Pregnancy is often a pleasant surprise. Of course, there are times when finding out that you’re pregnant can come as a shock. Although most unplanned pregnancies are still pleasant surprises, it doesn’t make the situation any easier… There are steps you can take to make an unplanned pregnancy a pleasant experience.
Speak with a friend or family member you can trust
You’ll need someone who will be supportive and not condescending – especially if you’re a single mum-to-be. It’s already an emotional time for you, so the last thing you need is the added stress of defending the pregnancy.

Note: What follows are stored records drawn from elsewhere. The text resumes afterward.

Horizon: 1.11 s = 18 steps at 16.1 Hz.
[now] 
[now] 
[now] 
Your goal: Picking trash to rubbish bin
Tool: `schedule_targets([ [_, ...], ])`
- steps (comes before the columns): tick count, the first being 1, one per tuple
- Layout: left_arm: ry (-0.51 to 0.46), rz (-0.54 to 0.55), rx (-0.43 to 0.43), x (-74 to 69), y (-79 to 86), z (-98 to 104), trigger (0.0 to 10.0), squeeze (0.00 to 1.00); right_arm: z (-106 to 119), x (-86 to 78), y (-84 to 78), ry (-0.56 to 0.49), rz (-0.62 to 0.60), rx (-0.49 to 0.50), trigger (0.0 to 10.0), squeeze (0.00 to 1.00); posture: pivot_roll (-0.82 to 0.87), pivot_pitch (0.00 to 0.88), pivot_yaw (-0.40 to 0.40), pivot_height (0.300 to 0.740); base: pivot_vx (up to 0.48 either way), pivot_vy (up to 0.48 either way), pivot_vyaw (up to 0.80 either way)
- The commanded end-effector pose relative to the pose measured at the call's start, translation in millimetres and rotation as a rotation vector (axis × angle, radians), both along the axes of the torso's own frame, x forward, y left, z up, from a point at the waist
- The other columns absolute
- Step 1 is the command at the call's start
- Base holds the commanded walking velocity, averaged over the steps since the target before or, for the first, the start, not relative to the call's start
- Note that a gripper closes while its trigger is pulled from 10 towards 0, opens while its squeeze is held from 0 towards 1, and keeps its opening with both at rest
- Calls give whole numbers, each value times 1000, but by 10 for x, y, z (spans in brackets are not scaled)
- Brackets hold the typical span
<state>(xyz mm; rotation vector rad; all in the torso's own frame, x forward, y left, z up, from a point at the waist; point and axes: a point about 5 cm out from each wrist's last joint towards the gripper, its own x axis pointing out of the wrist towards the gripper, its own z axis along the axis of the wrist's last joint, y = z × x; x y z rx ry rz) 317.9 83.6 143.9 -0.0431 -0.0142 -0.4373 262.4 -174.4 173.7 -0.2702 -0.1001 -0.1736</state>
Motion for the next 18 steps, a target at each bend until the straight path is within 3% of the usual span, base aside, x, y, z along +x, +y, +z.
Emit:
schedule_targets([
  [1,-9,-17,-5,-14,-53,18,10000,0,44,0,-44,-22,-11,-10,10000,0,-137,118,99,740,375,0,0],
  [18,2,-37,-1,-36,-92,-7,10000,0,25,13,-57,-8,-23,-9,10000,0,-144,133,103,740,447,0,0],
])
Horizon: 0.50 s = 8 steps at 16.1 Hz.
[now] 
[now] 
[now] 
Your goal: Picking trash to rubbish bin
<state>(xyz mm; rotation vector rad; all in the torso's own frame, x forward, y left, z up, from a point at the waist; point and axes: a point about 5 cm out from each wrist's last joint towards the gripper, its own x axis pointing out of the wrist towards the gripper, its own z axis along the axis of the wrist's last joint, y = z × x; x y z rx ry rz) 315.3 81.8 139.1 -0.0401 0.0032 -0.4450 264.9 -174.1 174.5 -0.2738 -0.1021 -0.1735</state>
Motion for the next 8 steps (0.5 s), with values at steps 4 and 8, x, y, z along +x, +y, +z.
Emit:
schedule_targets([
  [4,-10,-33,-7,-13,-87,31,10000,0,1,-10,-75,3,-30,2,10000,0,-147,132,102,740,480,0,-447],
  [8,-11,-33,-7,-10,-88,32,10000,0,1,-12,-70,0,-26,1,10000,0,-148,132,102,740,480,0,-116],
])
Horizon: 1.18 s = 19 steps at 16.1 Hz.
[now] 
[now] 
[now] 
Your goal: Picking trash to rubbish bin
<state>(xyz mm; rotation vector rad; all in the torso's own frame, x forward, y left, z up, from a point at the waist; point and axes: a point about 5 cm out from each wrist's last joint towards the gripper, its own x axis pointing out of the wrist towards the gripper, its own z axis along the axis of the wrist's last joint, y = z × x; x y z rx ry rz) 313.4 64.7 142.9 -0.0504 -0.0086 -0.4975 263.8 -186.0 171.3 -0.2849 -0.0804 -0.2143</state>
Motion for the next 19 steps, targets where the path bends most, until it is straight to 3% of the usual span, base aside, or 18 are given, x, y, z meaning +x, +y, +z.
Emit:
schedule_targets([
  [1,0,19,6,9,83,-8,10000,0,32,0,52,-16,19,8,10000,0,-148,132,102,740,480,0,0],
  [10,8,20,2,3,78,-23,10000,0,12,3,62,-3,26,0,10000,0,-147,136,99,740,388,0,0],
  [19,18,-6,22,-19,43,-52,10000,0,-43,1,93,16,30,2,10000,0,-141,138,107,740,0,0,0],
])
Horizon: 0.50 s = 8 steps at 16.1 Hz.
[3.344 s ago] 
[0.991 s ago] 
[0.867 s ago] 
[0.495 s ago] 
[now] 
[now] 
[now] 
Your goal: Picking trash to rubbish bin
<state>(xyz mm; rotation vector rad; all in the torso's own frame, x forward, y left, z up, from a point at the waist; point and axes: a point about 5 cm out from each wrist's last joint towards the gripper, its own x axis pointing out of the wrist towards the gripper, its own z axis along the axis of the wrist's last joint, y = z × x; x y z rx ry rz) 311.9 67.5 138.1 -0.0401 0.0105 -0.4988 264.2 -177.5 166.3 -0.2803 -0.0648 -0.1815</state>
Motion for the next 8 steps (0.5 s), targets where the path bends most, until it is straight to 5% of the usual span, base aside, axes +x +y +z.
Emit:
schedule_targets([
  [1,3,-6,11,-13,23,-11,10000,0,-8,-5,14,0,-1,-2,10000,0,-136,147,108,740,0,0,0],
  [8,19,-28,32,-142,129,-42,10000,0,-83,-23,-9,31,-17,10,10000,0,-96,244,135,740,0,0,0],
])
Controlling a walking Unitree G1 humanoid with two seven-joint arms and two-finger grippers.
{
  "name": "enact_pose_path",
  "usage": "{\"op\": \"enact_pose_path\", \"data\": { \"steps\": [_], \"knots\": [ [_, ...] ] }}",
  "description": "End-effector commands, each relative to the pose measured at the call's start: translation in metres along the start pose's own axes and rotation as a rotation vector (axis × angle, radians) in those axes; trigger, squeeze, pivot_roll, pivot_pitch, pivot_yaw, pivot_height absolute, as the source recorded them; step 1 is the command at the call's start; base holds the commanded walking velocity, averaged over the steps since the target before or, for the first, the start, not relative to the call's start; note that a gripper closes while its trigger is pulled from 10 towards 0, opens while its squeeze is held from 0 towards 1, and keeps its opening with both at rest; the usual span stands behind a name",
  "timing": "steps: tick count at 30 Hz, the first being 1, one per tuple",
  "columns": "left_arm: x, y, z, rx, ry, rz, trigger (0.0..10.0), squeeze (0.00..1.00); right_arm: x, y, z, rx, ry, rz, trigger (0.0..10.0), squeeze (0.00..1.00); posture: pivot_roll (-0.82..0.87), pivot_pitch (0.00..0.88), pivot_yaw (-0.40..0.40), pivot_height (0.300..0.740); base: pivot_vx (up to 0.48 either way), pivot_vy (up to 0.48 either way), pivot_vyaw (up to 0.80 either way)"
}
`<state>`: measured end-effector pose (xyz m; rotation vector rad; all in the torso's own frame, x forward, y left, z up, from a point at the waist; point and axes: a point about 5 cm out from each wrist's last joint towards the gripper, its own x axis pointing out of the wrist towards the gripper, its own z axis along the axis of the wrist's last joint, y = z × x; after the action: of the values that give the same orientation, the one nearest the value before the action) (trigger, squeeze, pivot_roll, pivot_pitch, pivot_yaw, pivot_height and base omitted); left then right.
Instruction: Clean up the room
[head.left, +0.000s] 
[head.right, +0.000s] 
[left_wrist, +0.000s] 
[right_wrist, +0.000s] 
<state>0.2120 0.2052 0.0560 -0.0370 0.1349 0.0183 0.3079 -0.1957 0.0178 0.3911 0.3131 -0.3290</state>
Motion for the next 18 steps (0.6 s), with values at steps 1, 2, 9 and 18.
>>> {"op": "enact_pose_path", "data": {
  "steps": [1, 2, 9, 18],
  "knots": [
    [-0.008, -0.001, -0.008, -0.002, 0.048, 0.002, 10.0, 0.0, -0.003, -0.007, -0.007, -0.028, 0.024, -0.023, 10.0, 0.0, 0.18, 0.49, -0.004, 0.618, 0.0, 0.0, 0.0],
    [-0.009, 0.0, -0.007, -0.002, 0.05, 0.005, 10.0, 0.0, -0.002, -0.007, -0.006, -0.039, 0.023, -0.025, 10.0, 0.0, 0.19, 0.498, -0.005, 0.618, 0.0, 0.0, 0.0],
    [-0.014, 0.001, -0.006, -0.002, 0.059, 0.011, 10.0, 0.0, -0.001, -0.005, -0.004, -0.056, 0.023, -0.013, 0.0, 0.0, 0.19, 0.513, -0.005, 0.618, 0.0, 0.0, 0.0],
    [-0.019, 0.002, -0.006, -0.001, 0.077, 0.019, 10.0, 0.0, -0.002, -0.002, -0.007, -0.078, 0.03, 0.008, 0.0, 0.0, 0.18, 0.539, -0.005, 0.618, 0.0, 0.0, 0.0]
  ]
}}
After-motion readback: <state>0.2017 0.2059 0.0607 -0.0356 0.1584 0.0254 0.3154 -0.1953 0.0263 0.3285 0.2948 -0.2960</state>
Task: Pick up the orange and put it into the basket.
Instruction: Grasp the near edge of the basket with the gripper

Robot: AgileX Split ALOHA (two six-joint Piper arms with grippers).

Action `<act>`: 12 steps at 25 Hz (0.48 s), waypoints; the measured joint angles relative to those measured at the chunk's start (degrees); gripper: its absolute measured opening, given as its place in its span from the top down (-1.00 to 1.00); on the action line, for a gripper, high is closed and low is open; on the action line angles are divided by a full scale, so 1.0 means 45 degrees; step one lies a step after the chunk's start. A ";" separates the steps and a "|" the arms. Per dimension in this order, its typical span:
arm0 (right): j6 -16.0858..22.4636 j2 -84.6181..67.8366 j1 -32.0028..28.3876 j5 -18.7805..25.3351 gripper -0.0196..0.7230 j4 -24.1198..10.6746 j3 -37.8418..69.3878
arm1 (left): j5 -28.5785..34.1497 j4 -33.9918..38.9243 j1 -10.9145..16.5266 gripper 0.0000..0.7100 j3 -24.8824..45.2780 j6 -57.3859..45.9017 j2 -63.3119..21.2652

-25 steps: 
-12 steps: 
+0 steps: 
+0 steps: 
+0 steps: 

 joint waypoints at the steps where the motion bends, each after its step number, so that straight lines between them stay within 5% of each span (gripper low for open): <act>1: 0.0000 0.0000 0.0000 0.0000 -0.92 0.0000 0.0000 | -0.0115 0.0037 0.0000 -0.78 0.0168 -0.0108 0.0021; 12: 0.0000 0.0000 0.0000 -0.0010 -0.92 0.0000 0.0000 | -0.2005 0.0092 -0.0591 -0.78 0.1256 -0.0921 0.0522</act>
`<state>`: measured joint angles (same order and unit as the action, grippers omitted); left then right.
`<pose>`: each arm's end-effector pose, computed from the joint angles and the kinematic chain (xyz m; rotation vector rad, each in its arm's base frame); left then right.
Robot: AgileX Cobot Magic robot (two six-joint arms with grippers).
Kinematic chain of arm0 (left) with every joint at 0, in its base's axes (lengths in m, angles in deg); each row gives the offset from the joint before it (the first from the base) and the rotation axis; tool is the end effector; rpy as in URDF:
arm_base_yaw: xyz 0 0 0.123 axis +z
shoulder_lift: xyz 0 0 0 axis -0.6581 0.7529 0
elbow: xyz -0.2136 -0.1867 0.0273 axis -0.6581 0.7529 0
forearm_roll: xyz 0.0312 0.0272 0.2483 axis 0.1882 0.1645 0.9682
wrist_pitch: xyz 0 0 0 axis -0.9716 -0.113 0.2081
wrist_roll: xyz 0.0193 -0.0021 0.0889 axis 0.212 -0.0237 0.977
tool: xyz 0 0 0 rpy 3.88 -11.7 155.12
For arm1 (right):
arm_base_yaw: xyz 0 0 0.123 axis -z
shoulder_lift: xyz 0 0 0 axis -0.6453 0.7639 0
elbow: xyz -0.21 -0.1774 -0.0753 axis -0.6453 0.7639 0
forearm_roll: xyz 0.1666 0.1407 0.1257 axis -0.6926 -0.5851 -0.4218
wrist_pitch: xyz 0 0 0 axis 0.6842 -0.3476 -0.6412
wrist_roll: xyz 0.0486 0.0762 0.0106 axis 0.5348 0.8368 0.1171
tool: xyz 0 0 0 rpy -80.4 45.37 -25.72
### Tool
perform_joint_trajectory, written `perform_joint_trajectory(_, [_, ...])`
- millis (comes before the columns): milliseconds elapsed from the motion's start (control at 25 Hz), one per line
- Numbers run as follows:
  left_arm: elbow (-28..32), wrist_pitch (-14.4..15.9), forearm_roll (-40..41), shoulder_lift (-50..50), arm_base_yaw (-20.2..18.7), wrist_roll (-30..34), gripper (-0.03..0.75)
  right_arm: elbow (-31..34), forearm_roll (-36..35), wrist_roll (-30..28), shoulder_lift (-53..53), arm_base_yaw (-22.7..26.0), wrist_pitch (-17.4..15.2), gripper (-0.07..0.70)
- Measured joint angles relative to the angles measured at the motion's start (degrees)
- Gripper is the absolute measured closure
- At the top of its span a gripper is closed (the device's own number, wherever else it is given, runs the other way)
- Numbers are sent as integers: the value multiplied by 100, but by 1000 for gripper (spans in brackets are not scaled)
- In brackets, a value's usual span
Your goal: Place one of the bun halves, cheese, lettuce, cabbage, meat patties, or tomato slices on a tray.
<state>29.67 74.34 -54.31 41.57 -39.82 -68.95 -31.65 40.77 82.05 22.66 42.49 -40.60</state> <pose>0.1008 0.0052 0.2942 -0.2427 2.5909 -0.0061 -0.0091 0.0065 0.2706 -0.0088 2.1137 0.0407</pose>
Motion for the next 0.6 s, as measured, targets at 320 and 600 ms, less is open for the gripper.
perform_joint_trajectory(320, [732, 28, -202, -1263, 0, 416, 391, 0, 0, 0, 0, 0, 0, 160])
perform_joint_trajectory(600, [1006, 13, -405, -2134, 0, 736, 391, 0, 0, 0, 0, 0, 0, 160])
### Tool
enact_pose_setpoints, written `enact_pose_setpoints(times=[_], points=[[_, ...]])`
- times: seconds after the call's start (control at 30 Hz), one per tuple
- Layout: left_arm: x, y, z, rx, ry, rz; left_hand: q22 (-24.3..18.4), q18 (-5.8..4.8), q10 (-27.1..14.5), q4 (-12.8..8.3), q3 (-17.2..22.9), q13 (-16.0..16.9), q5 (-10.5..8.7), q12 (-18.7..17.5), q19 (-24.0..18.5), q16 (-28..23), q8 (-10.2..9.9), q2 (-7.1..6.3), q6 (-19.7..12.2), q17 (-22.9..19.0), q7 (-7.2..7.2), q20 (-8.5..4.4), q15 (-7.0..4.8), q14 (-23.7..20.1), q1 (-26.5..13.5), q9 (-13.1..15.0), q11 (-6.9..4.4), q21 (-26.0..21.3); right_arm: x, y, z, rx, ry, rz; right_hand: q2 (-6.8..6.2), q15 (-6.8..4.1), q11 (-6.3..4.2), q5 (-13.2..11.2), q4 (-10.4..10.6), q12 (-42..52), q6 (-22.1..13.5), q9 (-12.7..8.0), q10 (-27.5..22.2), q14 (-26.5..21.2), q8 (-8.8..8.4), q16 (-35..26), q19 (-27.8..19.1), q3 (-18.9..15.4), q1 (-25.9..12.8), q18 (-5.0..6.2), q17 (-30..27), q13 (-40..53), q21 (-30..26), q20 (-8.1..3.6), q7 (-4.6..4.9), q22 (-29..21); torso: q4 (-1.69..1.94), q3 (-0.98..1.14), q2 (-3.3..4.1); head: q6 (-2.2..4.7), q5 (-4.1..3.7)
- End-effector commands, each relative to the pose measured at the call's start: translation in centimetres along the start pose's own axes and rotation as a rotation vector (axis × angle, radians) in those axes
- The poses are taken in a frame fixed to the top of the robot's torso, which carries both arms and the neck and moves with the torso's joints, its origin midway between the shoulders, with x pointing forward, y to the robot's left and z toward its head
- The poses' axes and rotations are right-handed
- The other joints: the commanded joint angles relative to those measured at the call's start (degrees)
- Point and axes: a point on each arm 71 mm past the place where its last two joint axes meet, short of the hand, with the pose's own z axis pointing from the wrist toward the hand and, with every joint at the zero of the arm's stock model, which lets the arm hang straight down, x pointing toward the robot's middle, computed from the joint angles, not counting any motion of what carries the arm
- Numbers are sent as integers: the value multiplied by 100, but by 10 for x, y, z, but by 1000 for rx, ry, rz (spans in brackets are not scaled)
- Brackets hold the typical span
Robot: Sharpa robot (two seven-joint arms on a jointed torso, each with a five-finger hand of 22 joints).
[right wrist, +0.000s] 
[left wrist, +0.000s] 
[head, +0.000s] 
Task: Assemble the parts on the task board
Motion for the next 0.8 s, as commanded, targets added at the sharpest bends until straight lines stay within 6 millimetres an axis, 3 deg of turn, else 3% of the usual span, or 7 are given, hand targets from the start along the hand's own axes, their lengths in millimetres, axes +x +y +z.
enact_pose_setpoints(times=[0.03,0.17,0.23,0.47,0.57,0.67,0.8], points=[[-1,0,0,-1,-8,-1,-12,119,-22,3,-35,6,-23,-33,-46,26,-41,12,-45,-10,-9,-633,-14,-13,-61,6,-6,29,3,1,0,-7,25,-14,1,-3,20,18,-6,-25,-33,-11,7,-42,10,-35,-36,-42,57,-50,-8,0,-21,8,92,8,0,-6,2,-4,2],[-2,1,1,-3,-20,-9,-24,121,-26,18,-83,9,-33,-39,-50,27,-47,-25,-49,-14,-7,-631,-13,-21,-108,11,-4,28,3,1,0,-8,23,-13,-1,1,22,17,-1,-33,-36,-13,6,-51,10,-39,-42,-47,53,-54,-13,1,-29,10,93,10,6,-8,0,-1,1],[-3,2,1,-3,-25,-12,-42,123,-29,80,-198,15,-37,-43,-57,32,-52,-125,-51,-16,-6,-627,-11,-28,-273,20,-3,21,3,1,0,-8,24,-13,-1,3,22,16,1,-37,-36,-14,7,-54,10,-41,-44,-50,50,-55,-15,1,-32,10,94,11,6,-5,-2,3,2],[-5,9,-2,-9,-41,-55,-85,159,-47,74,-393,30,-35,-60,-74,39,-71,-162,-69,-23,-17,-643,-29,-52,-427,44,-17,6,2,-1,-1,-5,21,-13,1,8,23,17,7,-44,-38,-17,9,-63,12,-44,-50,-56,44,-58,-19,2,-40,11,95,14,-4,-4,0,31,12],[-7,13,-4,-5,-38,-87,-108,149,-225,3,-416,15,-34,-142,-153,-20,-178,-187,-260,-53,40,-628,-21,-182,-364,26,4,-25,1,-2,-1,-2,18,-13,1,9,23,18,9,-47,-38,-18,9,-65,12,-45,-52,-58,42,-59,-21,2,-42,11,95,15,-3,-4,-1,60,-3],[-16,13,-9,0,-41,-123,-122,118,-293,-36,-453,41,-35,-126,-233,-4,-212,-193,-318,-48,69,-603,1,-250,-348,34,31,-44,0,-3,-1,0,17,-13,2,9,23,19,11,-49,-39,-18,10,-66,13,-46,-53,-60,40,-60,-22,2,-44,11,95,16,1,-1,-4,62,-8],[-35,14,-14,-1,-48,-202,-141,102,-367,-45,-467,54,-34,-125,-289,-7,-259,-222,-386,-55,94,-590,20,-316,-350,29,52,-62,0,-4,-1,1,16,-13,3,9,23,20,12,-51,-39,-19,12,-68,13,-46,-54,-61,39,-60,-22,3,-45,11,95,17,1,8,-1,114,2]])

Prepare yourself for the varying responses of other people
You may get receptions that are congratulatory, and you may get some who are judgmental… sadly, that’s to be expected of a working women – some people just don’t know how to react in the workplace so be prepared for both good and bad receptions.
Also, remember that what’s done is done. It’s not constructive to look back in regret, anger, or despair. It’s much better for you and your growing baby to look forward and to make the best of the surprise situation.
Don’t feel as if you’re alone
Unplanned pregnancies happen to many people. There are support groups online and offline available to help you through this confusing time in your life. Seek their counsel and speak to your GP if you start to feel anxious or depressed about the impending birth. Don’t be afraid to voice your own fears and concerns to your spouse or partner, too, even if you have different opinions.
Tell the father
Obviously, it won’t be easy, and you’ll get a varying range of responses from excitement to denial… it’s not uncommon for some men to cry, too! Hopefully, the father will be supportive and can help you through the pregnancy. If it becomes obvious that you’ll be going it alone, don’t despair – draw on your support network early on so you don’t feel sad and isolated.
Prepare for the changes in your body
Because you’re now pregnant, your body is flooded with hormones and is transforming every day. Take this into account when talking with people and prioritising your life. Those things you thought you’d be doing in six or nine months time may have to be rescheduled for when you’ve had your baby.